Here's an article about the conviction being overturned now.

After Aaron Hernandez suicide, murder conviction in Odin Lloyd death legally considered 'as if it never occurred'

Under a legal doctrine in use in Massachusetts called abatement ab initio, if someone dies after a conviction but before the completion of their appeal, the person's legal records in that matter are wiped clean.

"It will be as if it never occurred," said Martin W. Healy, chief legal counsel for the Massachusetts Bar Association. "The indictment, the complaint, the trial, all of that, in the eyes of the law it is considered null and void."
 
The New England Patriots’ visit to the White on Wednesday will continue as scheduled, but one ESPN anchor was bothered by it in wake of former player Aaron Hernandez’s death.

ESPN’s Bob Ley was stunned that the Patriots were pushing ahead with their meeting with President Trump. The veteran anchor ripped the team on “SportsCenter.”

“I am stunned — stunned — that they’re going to go ahead with the ceremony today,” Ley said. “And I understand the focus of football very well, I think, as a civilian, and the pride the Patriots rightfully take in what they’ve achieved with this championship.

“There are two major stories today, unless, God forbid, something else tragic happens on the national scene. They are the Hernandez death of apparent suicide and the Patriots’ visit to the White House. And in light of everything we’ve talked about, they will forever be linked.”

Ley, 62, is the longest-tenured employee at ESPN, having joined the network three days after its inception in 1979.

Hernandez, 27, was found hanging in his prison cell by Massachusetts prison officials early Wednesday morning. The former Patriots tight end recently had been acquitted of two slayings but was serving a life sentence for a murder conviction.

ESPN's Bob Ley rips Patriots for planned White House visit after Aaron Hernandez suicide
 
Here are two articles that just seem off to me. I get the impression they are trying to "romanticize" the story of Hernandez' life. We're just a few weeks removed from Dan Wetzel describing Hernadez's behavior in court as combustible. He's clearly hinting that Hernadez and Bradley were about to fight to the death ... tension so palatable there were six court officers that had to maintain distance between the two.

Now, Wetzel's talking about how open and friendly he was at the same trial? We have Farrell talking about Aaron as a recruit when it was pretty common knowledge there were "street/gang" activities in those teenage years?

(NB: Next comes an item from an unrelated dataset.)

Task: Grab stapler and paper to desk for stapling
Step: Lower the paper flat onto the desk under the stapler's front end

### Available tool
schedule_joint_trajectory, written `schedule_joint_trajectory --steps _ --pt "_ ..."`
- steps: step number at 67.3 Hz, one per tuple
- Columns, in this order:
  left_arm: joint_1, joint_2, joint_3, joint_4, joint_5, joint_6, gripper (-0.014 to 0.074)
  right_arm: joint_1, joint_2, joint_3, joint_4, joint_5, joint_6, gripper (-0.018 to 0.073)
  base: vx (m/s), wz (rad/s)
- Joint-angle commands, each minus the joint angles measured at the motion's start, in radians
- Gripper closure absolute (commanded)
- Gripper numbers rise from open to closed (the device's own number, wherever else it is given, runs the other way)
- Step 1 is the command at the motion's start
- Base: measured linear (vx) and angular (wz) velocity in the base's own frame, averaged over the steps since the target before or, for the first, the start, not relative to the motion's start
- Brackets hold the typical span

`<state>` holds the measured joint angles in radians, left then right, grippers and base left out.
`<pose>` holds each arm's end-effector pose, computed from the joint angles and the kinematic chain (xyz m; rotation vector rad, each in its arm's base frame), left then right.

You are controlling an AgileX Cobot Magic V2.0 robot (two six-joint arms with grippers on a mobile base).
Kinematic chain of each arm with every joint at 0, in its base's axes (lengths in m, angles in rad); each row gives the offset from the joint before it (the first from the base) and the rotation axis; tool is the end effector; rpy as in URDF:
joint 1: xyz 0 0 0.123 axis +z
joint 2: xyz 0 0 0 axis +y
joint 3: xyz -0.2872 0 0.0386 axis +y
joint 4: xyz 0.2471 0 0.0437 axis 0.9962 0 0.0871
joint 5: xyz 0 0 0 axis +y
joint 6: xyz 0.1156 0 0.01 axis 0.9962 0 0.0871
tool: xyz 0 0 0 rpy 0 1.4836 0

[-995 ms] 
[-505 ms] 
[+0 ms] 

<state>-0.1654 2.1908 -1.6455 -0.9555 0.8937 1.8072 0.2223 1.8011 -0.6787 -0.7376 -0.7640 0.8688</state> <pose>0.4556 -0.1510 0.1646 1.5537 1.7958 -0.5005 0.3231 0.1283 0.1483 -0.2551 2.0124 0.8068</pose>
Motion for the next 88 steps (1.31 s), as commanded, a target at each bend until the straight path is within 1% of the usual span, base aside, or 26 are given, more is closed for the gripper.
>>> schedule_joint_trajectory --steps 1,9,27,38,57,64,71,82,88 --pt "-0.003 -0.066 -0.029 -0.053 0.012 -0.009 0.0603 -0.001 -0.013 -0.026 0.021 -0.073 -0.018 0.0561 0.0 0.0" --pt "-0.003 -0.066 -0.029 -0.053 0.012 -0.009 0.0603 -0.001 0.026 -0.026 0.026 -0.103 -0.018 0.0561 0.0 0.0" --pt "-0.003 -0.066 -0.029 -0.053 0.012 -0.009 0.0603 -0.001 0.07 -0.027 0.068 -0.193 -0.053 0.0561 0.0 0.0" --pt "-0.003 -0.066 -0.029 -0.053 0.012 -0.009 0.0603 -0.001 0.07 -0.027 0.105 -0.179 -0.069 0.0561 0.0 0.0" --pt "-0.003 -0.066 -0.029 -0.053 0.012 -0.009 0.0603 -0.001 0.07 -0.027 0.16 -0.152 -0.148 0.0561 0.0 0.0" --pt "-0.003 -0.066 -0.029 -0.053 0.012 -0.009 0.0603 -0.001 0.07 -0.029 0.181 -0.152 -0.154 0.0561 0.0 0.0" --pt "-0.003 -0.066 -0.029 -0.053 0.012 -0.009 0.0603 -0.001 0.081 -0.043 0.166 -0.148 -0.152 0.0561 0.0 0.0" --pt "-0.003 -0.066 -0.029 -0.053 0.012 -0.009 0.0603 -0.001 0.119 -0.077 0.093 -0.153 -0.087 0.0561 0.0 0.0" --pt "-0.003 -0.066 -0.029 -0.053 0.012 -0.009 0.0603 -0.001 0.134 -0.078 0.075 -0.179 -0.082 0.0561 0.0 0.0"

Perhaps I'm just a bit too callous when choosing to remember people for who they are, not who they led people to believe they were.


No, you're exactly right here. It's sickening to me that the media is taking this to a level of remembrance of him. Farrell pisses me off, because he wants to look at the good and come across as the good guy when he has written articles about how disgusting his actions were, the families he ruined yadda yadda, but now he wants to soak up some views and click bait by seeming compassionate to Hernandez. I think it was a shitty article that he wrote and not a good read because I knew every word of it was BS. I'm with you on my thoughts of killers and mean people, let them be gone and never remembered.